Molecular components of the mammalian circadian clock
Human Molecular Genetics, 2006
Circadian rhythms are 24-h oscillations in behavior and physiology, which are internally generated and function to anticipate the environmental changes associated with the solar day. A conserved transcriptional -translational autoregulatory loop generates molecular oscillations of 'clock genes' at the cellular level. In mammals, the circadian system is organized in a hierarchical manner, in which a master pacemaker in the suprachiasmatic nucleus (SCN) regulates downstream oscillators in peripheral tissues.
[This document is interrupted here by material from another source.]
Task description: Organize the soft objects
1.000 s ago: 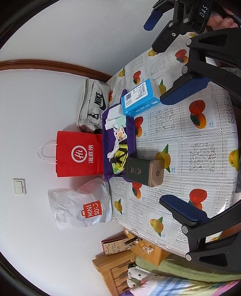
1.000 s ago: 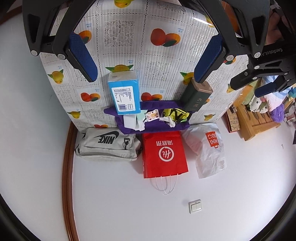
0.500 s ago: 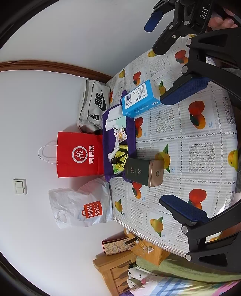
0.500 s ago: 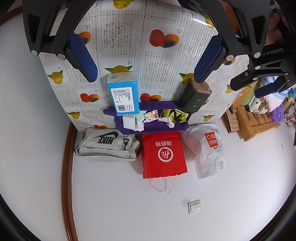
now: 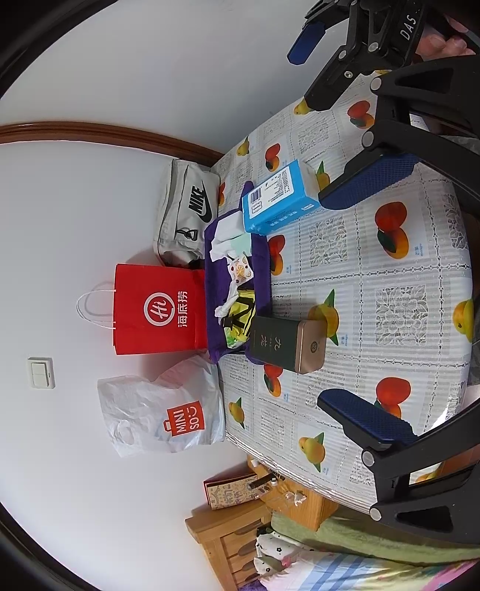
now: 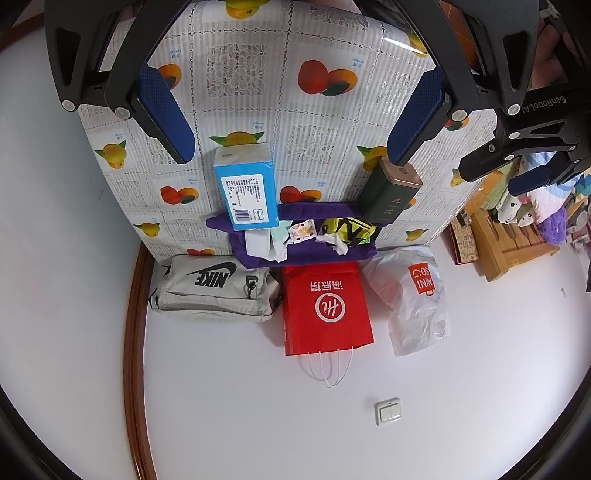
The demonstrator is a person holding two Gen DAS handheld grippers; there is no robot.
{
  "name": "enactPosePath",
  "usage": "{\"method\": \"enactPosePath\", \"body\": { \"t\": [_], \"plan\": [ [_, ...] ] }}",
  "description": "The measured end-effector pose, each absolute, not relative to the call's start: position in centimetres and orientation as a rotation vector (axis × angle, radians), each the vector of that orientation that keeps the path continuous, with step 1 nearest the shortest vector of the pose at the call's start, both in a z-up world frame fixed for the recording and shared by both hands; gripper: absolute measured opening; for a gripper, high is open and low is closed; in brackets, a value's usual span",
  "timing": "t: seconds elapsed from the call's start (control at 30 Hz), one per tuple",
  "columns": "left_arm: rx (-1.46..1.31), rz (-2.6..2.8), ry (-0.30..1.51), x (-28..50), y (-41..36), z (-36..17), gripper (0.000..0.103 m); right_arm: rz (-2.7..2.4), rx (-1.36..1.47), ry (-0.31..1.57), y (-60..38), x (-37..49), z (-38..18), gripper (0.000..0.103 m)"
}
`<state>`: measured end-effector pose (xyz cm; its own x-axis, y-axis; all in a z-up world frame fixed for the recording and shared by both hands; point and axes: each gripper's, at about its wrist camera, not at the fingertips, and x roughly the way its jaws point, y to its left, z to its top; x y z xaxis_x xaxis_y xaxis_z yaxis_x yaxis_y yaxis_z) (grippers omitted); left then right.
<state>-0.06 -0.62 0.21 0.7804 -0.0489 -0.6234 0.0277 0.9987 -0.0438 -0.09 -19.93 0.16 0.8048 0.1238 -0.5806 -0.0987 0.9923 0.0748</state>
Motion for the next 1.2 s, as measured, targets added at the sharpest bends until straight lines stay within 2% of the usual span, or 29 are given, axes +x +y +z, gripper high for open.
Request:
{"method": "enactPosePath", "body": {
  "t": [1.2],
  "plan": [
    [-0.03, -0.04, 0.674, -0.27, -0.84, 0.37, 0.098, 0.117, 0.039, 0.627, -19.78, -0.47, 0.26, 0.103]
  ]
}}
Recent findings have revealed that the clock is cell-autonomous and self-sustained not only in a central pacemaker, the SCN, but also in peripheral tissues and in dissociated cultured cells. It is becoming evident that specific contribution of each clock component and interactions among the components vary in a tissue-specific manner. Here, we review the general mechanisms of the circadian clockwork, describe recent findings that elucidate tissue-specific expression patterns of the clock genes and address the importance of circadian regulation in peripheral tissues for an organism's overall well-being.